• _Requirement_:
The required answer is each line in the entries below where "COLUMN" occurs.

• _Information provided_:
━━━━━━━━

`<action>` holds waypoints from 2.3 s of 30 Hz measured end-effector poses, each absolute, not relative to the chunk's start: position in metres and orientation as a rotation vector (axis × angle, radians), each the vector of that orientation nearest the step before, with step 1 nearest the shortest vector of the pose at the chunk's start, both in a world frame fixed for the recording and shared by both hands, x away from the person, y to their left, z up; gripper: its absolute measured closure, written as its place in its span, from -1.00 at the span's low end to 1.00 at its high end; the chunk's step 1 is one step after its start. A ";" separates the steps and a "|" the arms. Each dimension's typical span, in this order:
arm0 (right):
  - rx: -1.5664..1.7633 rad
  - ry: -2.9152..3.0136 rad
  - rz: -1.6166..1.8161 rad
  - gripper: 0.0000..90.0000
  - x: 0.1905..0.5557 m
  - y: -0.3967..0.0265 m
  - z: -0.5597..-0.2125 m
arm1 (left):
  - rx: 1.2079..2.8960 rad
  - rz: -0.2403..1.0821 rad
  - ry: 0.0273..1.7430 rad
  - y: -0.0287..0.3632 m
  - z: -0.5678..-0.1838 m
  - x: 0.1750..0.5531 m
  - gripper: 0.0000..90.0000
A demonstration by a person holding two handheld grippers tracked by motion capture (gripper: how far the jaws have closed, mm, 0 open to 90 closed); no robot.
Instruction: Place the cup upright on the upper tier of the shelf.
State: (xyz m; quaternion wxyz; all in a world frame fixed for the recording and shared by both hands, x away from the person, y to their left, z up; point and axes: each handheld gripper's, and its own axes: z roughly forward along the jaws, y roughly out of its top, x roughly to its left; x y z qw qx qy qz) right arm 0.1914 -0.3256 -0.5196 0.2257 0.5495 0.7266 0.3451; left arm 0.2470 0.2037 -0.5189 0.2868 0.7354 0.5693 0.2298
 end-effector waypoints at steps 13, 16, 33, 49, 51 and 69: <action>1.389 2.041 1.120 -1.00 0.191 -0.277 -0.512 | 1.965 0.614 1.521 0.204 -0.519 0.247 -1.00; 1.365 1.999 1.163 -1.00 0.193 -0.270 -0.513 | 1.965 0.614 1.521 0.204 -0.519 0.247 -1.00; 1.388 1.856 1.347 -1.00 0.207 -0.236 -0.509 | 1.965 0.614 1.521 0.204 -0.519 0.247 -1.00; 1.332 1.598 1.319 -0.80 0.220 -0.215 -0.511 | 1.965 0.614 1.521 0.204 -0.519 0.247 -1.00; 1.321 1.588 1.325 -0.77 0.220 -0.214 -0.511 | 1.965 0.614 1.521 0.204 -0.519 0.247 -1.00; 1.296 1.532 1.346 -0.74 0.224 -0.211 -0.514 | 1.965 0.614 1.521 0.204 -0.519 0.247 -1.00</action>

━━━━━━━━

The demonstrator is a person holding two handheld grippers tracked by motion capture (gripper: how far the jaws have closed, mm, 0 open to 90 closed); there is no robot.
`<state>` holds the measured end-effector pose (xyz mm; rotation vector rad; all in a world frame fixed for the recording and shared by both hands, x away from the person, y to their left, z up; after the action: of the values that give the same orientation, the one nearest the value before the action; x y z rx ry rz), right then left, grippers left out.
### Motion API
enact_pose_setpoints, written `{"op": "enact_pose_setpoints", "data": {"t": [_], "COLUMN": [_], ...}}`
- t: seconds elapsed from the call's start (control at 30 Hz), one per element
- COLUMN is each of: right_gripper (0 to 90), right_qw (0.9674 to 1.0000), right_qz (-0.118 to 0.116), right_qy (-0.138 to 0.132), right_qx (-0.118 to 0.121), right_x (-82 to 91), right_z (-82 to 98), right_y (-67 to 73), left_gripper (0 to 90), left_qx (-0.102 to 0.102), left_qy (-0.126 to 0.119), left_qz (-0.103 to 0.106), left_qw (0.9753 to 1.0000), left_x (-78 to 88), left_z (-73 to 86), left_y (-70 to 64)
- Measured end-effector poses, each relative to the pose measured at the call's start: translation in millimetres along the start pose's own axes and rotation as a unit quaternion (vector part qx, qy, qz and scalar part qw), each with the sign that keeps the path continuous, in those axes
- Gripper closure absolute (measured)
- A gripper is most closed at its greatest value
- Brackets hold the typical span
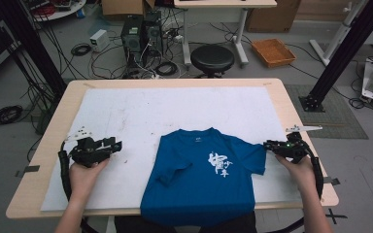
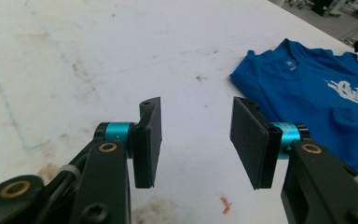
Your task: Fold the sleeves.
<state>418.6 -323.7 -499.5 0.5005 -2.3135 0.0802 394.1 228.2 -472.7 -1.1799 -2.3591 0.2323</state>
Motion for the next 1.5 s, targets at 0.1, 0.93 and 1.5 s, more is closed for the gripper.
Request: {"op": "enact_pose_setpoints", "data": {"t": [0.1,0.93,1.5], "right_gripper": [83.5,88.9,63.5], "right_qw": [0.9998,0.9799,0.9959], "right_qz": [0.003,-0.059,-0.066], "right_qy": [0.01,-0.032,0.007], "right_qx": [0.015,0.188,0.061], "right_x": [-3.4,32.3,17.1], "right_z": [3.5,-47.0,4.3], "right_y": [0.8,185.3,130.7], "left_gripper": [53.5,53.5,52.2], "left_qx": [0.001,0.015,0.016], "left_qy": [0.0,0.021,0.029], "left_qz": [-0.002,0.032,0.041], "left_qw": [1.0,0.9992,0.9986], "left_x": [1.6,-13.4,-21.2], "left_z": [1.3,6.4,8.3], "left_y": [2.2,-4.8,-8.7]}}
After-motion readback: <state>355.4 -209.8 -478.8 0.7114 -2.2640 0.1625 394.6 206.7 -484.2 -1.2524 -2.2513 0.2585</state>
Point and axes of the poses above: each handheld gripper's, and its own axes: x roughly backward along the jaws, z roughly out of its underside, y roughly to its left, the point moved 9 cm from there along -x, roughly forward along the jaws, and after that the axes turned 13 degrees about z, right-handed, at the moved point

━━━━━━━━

• _Task answer_:
enact_pose_setpoints, written `{"op": "enact_pose_setpoints", "data": {"t": [_], "COLUMN": [_], ...}}`
- COLUMN is each of: right_gripper (0 to 90), right_qw (0.9674 to 1.0000), right_qz (-0.118 to 0.116), right_qy (-0.138 to 0.132), right_qx (-0.118 to 0.121), right_x (-82 to 91), right_z (-82 to 98), right_y (-67 to 73), left_gripper (0 to 90), left_qx (-0.102 to 0.102), left_qy (-0.126 to 0.119), left_qz (-0.103 to 0.106), left_qw (0.9753 to 1.0000), left_x (-78 to 88), left_z (-73 to 86), left_y (-70 to 64)

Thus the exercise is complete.